Orienting partnerships by product ensures the team is closely aligned with the product and engineering leadership. With deep product expertise, the partnerships team can engage partners with the level of product knowledge that a transformative deal requires.
But the counter argument is that Amazon already has product experts - the product managers and engineers that build its products. What Amazon needs most from its partnerships team is deep knowledge of and relationships with its partners, like Visa or the NFL. Under this view, Amazon should organize its partnerships team by partner type (e.g. payment providers, content providers, etc).
Partnerships leaders must possess both deep product knowledge and deep partner knowledge. But companies must choose which of these two is more important as they structure the partnerships team. This is a difficult issue and many companies struggle with, and over time shift back and forth on. One way to mitigate the downside of either path is through talent acquisition: hiring internally (to beef up on product knowledge) for partner-oriented teams or hiring externally (to add industry expertise) for product-oriented teams.
Every company must find the best answer for them but in my experience, orienting partnerships teams by partner-type is a luxury that larger companies can afford and is desirable because it leads to deeper relationships with partners. Earlier stage companies need partnership generalists who have deep product knowledge and can quickly build strong relationships with partners and think strategically while navigating across a diverse portfolio of partners in a single week.
3. Geographic coverage: headquarters or regional?
On the road to becoming the Amazon we know today, the company grew from a Seattle-only team to a global workforce with offices across many markets. As that expansion unfolded for Amazon - like it is today for high-growth companies like Stripe, Airtable and Hopin - they faced the question of whether to build strategic relationships and structure deals from headquarters or hire in-market for talent with local knowledge and key relationships.
It is difficult to keep partnership leads based in foreign markets fully-informed of strategic initiatives and ever-changing product roadmaps. But a partnerships team operating out of headquarters that is seeking to negotiate with a large partner in India, for example, is at a clear disadvantage. They lack the relationships and the cultural and business context that is generally required to get a big deal done in a foreign market. Handling all partnerships out of headquarters gives competitive advantage to local and regional competitors who are closer to the partners you are looking to cultivate. The question is not if a global presence makes sense but when do you know it is time? Two common paths to hiring partnerships leads in a market:
Tops-down partnership expansion - your team at headquarters cultivates a deal in a new market that represents a big enough opportunity to staff up a team. You’ll need a partnerships lead in market to close the deal and grow the relationship.

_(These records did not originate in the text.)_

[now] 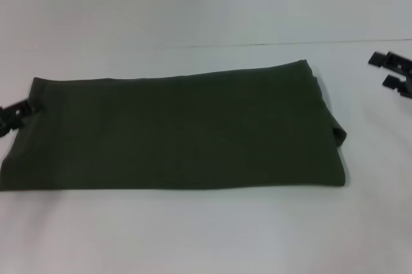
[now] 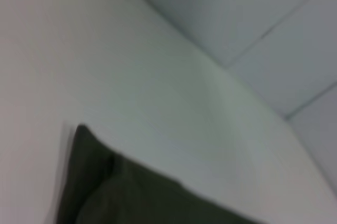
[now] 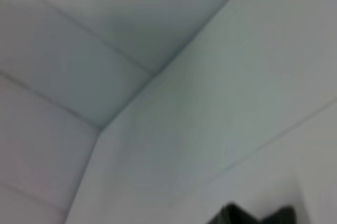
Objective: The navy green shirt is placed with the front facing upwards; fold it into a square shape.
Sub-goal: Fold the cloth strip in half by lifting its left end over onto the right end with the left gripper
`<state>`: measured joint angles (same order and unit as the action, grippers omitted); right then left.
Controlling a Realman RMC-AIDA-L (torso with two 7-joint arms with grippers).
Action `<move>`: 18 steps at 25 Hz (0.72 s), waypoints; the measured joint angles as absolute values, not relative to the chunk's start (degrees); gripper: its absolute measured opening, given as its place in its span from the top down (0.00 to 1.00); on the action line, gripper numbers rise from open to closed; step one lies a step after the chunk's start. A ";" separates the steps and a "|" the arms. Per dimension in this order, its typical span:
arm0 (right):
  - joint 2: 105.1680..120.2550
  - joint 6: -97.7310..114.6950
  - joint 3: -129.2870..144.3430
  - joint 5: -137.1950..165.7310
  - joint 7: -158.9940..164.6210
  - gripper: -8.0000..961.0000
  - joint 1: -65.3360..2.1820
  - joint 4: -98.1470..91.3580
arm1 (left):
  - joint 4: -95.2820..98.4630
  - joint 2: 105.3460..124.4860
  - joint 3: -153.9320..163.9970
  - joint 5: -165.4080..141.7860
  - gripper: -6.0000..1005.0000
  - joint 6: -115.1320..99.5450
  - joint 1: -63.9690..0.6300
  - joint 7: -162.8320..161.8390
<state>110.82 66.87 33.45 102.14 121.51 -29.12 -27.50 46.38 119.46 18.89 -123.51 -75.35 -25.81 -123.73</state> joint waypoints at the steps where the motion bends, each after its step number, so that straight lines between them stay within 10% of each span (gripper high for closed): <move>1: 110.62 67.73 33.46 103.43 121.93 0.05 -29.19 -27.61 | 47.91 118.76 18.83 -126.30 0.14 -77.05 -26.32 -125.92; 8: 110.42 69.41 33.49 108.55 122.79 0.05 -29.36 -27.98 | 54.88 115.52 18.54 -144.13 0.14 -82.81 -29.98 -133.16; 18: 110.72 69.41 33.79 109.27 122.54 0.05 -29.52 -27.98 | 50.97 115.61 19.97 -149.23 0.14 -77.34 -31.46 -133.00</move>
<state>110.72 69.41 33.79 109.27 122.54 -29.52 -27.98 50.97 115.61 19.97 -149.23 -77.35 -31.46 -133.00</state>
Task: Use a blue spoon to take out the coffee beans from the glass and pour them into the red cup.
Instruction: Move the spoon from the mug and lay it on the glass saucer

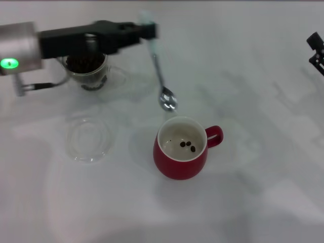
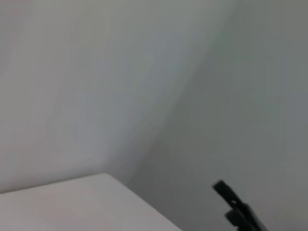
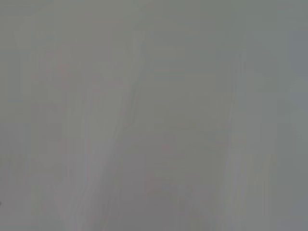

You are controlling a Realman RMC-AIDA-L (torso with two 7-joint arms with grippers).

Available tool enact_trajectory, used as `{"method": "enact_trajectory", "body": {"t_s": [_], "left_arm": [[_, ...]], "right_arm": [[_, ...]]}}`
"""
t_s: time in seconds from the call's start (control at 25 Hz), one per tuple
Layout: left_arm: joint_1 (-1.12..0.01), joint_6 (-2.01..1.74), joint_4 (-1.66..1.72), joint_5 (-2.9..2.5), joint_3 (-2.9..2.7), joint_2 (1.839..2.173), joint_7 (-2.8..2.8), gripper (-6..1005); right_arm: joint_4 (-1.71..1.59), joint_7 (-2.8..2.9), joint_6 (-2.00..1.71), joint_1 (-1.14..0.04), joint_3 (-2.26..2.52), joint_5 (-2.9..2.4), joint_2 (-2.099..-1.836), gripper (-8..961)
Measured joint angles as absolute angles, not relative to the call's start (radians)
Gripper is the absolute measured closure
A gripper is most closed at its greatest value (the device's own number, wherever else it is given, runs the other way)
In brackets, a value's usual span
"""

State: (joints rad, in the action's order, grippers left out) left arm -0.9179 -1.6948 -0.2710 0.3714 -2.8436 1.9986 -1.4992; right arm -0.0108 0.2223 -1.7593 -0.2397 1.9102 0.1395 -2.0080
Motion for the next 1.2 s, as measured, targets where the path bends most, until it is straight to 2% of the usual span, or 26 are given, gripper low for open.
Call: {"method": "enact_trajectory", "body": {"t_s": [0.24,0.48,0.64,0.84,1.2], "left_arm": [[-0.780,-1.726,-0.373,0.452,-2.844,1.977,-1.516,866],[-0.635,-1.710,-0.421,0.483,-2.844,1.976,-1.518,866],[-0.580,-1.688,-0.421,0.495,-2.844,1.978,-1.518,866],[-0.544,-1.644,-0.422,0.503,-2.844,1.992,-1.513,866],[-0.550,-1.549,-0.410,0.495,-2.844,2.029,-1.517,865]], "right_arm": [[-0.016,0.224,-1.733,-0.247,1.857,0.141,-2.008,77],[-0.028,0.225,-1.698,-0.248,1.816,0.152,-2.008,77],[-0.028,0.226,-1.697,-0.244,1.813,0.156,-2.008,77],[-0.026,0.236,-1.699,-0.234,1.812,0.161,-2.006,77],[-0.022,0.253,-1.707,-0.221,1.812,0.159,-2.005,77]]}}
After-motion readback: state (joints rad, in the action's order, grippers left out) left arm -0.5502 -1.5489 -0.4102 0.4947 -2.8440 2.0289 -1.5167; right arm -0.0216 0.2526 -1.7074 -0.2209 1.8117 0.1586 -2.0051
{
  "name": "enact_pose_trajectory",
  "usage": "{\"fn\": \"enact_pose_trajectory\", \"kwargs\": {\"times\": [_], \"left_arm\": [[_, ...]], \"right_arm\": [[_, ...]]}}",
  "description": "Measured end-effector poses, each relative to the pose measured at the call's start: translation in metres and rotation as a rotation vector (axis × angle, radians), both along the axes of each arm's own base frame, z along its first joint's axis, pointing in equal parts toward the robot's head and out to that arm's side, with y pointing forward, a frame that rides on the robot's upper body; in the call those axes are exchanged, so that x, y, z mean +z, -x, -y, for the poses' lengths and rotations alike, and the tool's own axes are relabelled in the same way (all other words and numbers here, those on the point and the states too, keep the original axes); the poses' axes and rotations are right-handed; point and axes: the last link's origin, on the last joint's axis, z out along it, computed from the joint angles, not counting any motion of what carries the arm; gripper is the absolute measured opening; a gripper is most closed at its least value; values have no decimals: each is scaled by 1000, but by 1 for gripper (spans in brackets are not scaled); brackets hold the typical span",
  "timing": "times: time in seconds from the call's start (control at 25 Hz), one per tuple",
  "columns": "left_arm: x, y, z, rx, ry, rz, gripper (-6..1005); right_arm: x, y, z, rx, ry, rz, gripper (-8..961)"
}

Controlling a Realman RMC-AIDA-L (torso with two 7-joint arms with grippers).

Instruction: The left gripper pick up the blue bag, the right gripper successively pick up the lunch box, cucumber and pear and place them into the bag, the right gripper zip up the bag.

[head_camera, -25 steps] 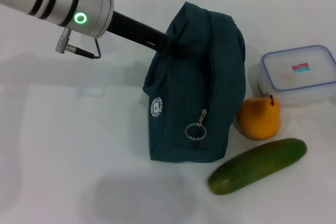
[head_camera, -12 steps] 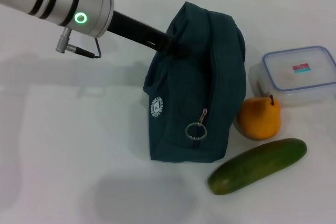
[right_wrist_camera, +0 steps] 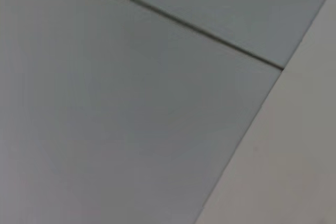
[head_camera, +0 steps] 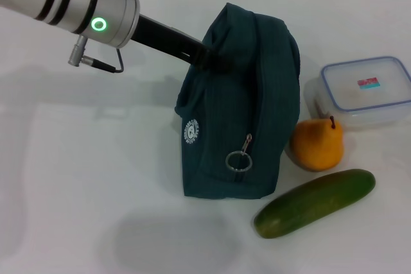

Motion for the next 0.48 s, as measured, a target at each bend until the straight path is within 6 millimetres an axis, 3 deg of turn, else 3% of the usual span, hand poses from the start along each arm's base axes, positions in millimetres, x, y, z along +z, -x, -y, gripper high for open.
{"fn": "enact_pose_trajectory", "kwargs": {"times": [0.48], "left_arm": [[-2,1,1,-30,6,8,46]], "right_arm": [[-19,11,-16,-50,-7,-79,604]]}}
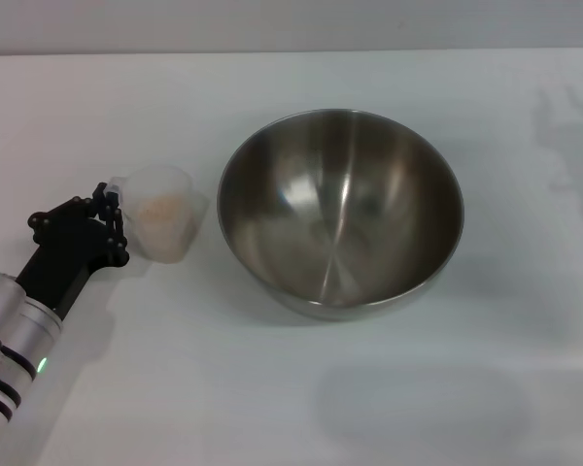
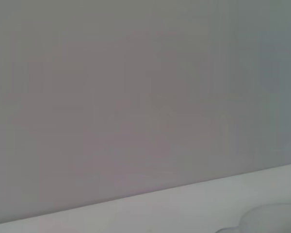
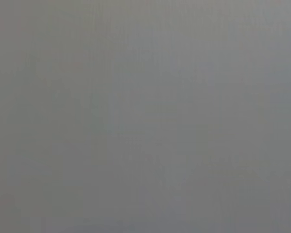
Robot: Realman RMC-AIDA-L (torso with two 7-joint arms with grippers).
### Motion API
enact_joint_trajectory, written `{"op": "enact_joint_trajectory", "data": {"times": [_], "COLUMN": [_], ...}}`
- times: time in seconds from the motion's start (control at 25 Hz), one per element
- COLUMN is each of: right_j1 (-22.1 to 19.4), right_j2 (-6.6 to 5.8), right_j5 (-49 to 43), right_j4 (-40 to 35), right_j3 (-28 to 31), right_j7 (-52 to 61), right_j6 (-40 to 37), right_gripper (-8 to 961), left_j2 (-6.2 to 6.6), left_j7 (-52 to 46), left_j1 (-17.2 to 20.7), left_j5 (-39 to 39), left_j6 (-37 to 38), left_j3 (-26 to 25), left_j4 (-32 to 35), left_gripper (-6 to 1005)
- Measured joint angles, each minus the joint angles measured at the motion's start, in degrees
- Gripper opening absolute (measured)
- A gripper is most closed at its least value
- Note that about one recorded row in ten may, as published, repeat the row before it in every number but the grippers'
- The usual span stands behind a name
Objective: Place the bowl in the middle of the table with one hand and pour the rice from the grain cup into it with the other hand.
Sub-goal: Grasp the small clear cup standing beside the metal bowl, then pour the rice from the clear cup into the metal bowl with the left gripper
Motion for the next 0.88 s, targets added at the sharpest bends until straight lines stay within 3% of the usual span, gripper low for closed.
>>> {"op": "enact_joint_trajectory", "data": {"times": [0.08, 0.24, 0.6, 0.88], "right_j1": [-0.12, -0.20, -0.25, 0.00], "right_j2": [0.03, 0.05, 0.13, 0.09], "right_j5": [0.00, -0.06, -0.43, -0.47], "right_j4": [0.03, 0.04, -0.07, 0.00], "right_j3": [0.00, 0.00, -0.01, -0.01], "right_j7": [0.00, 0.00, 0.00, -0.18], "right_j6": [-0.14, -0.17, -0.23, -0.24], "right_gripper": [346, 346, 346, 347], "left_j2": [0.00, -0.07, -0.09, -0.09], "left_j7": [0.22, 1.50, 11.26, 26.03], "left_j1": [0.00, 0.02, -0.46, -2.97], "left_j5": [0.07, 0.17, -0.25, 0.11], "left_j6": [0.05, 0.67, 2.57, 13.62], "left_j3": [0.07, -0.11, -2.62, -3.01], "left_j4": [-0.09, -1.26, -4.75, -5.67], "left_gripper": [108, 58, 28, 38]}}
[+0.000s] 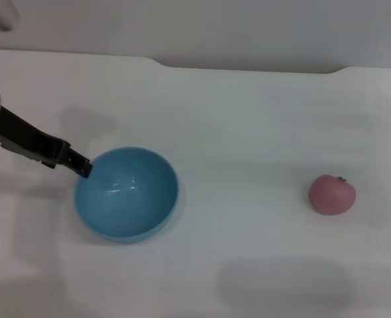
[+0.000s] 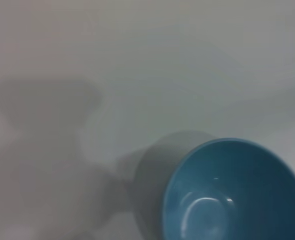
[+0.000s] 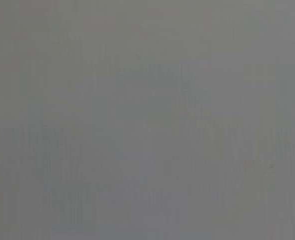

Bottoms-up partnership expansion - as organic demand grows in a market (e.g. usage metrics, inbound leads, etc), staff up a team to localize the product to customer needs in market. Once the product team is in place, add fuel to growth in the market by hiring a partnerships lead to crack open larger deals.
Summary
For most technology companies facing these three questions the answer will be heavily informed by their size and stage of development. The argument here is not that an early stage company should be matrixed. Many are too small. Or that hiring globally is better than operating the partnerships team out of headquarters. The point is that as you launch and build a strategic partnerships team it is important to understand and anticipate the trade-offs when you decide how your organizational structure, team orientation and team location because these decisions will shape the quality of the partnerships and the impact of the deals.